• [PROBLEM TO SOLVE] Only the lines of the data below from the one with "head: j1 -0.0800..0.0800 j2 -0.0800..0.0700" through the one with "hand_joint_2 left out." are wanted. Repeat them exactly.

• • • • • • •

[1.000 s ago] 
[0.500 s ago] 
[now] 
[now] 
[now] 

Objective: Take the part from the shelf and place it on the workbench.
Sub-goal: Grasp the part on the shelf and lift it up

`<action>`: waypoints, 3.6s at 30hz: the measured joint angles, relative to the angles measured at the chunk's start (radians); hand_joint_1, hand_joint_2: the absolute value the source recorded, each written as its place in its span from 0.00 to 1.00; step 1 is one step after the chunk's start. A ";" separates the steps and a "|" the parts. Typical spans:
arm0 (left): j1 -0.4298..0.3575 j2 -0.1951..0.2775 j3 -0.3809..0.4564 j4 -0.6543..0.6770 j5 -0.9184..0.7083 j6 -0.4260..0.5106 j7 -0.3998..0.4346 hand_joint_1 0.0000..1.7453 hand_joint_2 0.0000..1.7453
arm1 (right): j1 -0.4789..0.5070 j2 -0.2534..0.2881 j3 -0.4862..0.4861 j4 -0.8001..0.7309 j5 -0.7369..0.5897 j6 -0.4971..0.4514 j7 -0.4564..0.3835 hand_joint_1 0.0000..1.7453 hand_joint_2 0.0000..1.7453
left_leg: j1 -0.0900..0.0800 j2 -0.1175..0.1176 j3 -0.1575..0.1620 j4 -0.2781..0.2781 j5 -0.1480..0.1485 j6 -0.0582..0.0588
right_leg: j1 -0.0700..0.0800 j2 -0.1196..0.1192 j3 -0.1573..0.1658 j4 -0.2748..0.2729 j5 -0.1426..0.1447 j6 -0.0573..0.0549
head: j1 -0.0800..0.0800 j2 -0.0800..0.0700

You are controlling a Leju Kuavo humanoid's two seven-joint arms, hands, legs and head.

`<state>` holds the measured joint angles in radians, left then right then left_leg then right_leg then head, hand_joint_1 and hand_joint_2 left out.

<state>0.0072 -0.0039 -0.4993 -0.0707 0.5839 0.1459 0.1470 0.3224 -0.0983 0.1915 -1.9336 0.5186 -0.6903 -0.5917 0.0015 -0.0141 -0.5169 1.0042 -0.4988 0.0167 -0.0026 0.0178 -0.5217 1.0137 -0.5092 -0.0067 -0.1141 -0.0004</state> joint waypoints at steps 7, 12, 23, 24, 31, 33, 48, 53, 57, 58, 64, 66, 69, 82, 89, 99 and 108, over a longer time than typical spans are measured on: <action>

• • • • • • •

• [SOLUTION]
head: j1 -0.0800..0.0800 j2 -0.0800..0.0700

You are controlling a Leju Kuavo humanoid's two seven-joint arms, hands, legs and head.

`<state>` holds the measured joint angles in radians, left then right then left_leg then right_leg then head, hand_joint_1 and hand_joint_2 left out.

There is nothing further to add to the answer.